The same very likely is connected with the frequent co-existence of anxiety and dizziness. Anxious persons are frequently dizzy. In a good many instances a person who sees a doctor because of dizziness, anxiety is the primary problem. Some of these have so-called "phobic postural vertigo". There is good evidence from other quarters that these folks have pervasive anxiety. What we don't know and have difficulty measuring and defining, is the component of vestibular dysfunction and the relative roles of psychiatric and physical problem.
There is little doubt that dizziness can occur from anxiety alone. This dizziness tends to be vaguely described or more often it is a light-headedness or giddiness, rarely a discreet vertigo. A dysequalibrium or gait unsteadiness rarely happens just form anxiety although a complaint of sudden weakness of the knees is often encountered. A trial of hyperventilation is used to exacerbate dizziness suspected of coming from anxiety. If dizziness happens after hyperventilation, it's always considered to be strong evidence for a psychological cause. However there are some vestibular conditions where hyperventilation will temporarily increase vertigo. Accurate apportionment of symptoms to psychological vs.

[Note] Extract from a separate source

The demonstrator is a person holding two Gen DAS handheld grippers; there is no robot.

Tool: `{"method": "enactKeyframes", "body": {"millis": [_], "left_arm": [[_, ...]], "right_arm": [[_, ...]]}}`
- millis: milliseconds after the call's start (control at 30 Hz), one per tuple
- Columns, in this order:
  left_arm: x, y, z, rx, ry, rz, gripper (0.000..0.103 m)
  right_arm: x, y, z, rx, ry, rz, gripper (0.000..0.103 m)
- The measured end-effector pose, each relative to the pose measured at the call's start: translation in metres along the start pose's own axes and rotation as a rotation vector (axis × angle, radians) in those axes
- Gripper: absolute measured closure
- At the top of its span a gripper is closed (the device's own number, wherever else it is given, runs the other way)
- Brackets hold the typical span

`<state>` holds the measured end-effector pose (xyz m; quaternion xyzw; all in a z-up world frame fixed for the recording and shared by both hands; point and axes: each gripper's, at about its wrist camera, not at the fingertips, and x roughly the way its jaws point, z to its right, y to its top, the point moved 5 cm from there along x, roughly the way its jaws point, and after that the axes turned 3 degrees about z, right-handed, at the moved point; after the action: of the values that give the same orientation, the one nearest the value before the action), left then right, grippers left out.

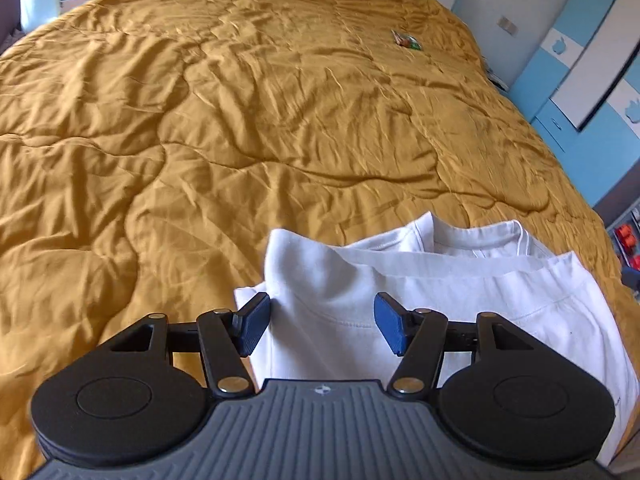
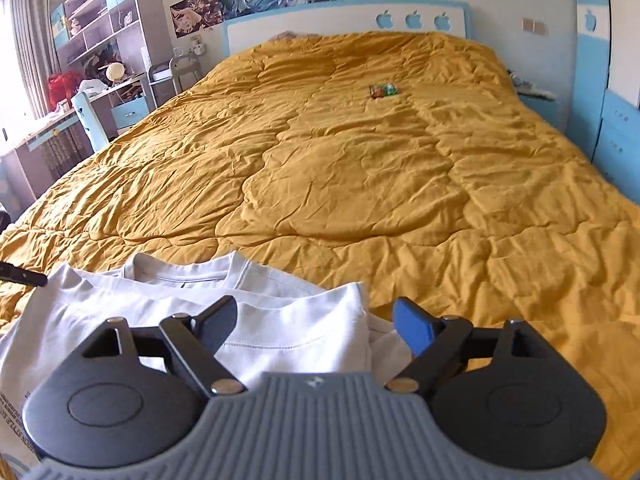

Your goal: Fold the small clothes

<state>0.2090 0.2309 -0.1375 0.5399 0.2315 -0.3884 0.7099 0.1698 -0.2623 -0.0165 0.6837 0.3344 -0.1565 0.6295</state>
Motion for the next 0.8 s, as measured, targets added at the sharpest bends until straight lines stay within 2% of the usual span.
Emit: {"method": "enactKeyframes", "body": {"millis": [100,167,200,233,267,300,333,367,500,633,700,800], "left_arm": [[0.023,-0.002,-0.002,0.025,0.026,0.0,0.032],[0.031,0.0,-0.001,0.021,0.002,-0.003,0.032],[0.034,0.001,-0.002,0.011,0.004,0.005,0.033],[0.036,0.002,-0.002,0.004,0.004,0.012,0.04],[0.037,0.004,-0.003,-0.01,0.016,0.034,0.061],[0.037,0.005,-0.005,-0.028,0.043,0.053,0.093],[0.037,0.006,-0.008,-0.048,0.054,0.057,0.093],[0.037,0.007,-0.011,-0.068,0.037,0.061,0.094],[0.019,0.011,-0.011,-0.038,0.005,0.167,0.094],[0.001,0.023,-0.021,-0.159,-0.049,0.277,0.094],[0.004,0.03,-0.027,-0.226,-0.008,0.312,0.094],[0.028,0.031,-0.035,-0.292,0.09,0.293,0.094]], "right_arm": [[0.038,-0.001,0.013,0.008,0.041,-0.019,0.022],[0.063,-0.005,0.013,-0.048,0.054,-0.059,0.024],[0.072,-0.007,0.012,-0.077,0.055,-0.077,0.028],[0.081,-0.009,0.01,-0.112,0.049,-0.094,0.046],[0.088,-0.01,0.009,-0.135,0.035,-0.099,0.062],[0.091,-0.011,0.01,-0.145,0.014,-0.09,0.09],[0.092,-0.01,0.011,-0.148,-0.004,-0.062,0.096],[0.09,-0.009,0.012,-0.147,-0.003,-0.024,0.097],[0.071,-0.001,0.018,-0.104,-0.01,0.117,0.099],[0.063,0.014,0.02,-0.095,-0.035,0.201,0.1],[0.065,0.022,0.02,-0.079,-0.055,0.237,0.1],[0.082,0.027,0.021,-0.051,-0.088,0.234,0.101]]}}
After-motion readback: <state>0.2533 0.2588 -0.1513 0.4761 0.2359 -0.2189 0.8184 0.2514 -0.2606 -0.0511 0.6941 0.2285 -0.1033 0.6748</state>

Physical or vestibular cause can be very complicated. In order to do so we may have to break old rules.
Described here is the intersection of matters that seem purely mechanical, computations of spatial relationships and motor plans, on one hand, and "psychological" distress, on the other. Complete understanding and successful treatment of panic and anxiety will require attention to physiological and psychological parameters.